Research Project Listing

Genetics & Pain Sensitivity

Researcher:  The Manton Center for Orphan Disease Research at Boston Children’s Hospital

The purpose is to create a patient registry and learn more about the cause, progression and underlying genetic basis of certain rare diseases – with a particular interest in EM patients/families who do not have the Nav 1.7 mutation.

Chronic Pediatric Pain

Researcher:  Stanford Health Care

The purpose will be to study the functional impact of pediatric chronic pain on children, and their families. Focus will be on the impact of pain on school functioning, social functioning, psychological functioning and family functioning of pediatric chronic pain.

https://stanfordhealthcare.org/trials/c/NCT00667238.html?fbclid=IwAR33oC0-0ZRAKUh-iJ_KGvVa_04nZtM6A6CGuBfOwd9u7eGp_GQha0Ayo48

Recruitment to Study EM

Researcher:  Yale University School of Medicine, New Haven, CT

Currently enrolling the following two patient groups in our research studies:
1. Families in which two or more individuals have EM in more than one generation (Inherited EM).
2. People with early-onset EM, i.e., individuals with EM whose symptoms developed during their first 10-15 years of life.

Individuals with inherited EM or early-onset EM who meet the above stated criteria, and are interested in volunteering in our research, may contact us at:  neuropathicpain@yale.edu.

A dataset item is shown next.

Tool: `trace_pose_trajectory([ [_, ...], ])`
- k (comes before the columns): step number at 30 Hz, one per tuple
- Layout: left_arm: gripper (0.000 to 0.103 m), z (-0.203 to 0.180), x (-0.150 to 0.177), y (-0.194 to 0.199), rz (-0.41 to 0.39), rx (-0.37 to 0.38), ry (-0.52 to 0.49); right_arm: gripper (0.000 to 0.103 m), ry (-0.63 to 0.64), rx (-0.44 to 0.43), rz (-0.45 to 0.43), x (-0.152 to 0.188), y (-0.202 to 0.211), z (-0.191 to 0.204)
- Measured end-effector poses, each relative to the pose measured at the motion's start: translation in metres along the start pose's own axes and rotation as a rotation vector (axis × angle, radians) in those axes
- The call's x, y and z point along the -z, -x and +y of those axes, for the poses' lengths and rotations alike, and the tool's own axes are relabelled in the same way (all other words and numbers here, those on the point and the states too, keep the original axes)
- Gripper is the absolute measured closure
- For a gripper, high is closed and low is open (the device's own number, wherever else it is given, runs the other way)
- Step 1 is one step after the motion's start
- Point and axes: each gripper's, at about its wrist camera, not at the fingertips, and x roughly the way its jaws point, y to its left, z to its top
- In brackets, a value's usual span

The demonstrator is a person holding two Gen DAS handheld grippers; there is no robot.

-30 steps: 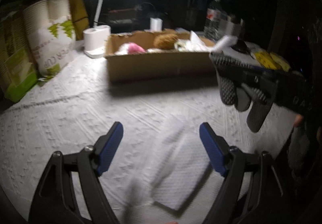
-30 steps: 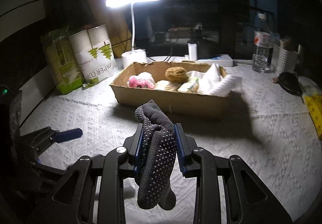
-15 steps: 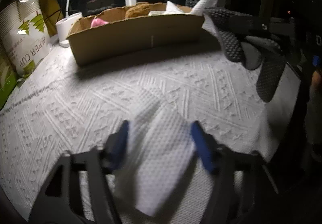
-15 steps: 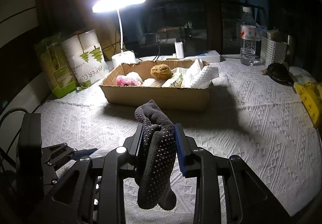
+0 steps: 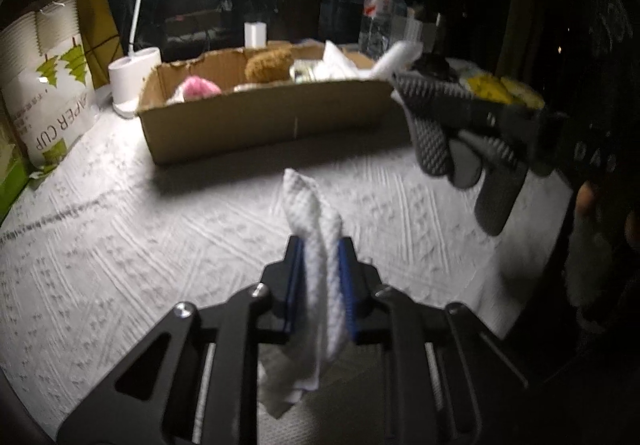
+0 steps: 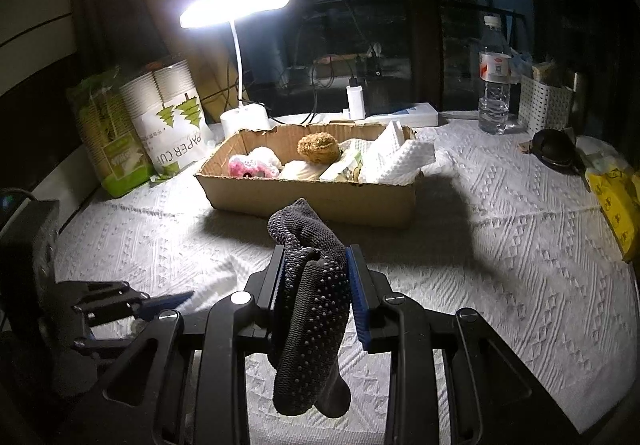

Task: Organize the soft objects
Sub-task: 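Carry the white cloth with the left tool while the right tool carries the glove to the box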

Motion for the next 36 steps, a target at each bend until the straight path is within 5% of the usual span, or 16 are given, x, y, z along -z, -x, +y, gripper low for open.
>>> trace_pose_trajectory([
  [20,0.084,0.015,-0.057,0.02,-0.099,0.004,0.038,0.072,-0.01,-0.006,-0.052,-0.034,0.003,-0.015],
  [36,0.084,-0.003,-0.116,-0.007,-0.13,0.012,0.015,0.072,-0.048,0.008,-0.062,-0.063,-0.016,-0.067],
])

Please note that the profiling DNA from the above two groups of EM sufferers is part of the research program at Yale. Because this is a research program and not a clinical service, Yale is prohibited from disclosing the results of DNA profiling to patients. DNA profiling is very effort-intensive and therefore, Yale is unable to study patients with non-inherited EM and patients with adult-onset EM at this time.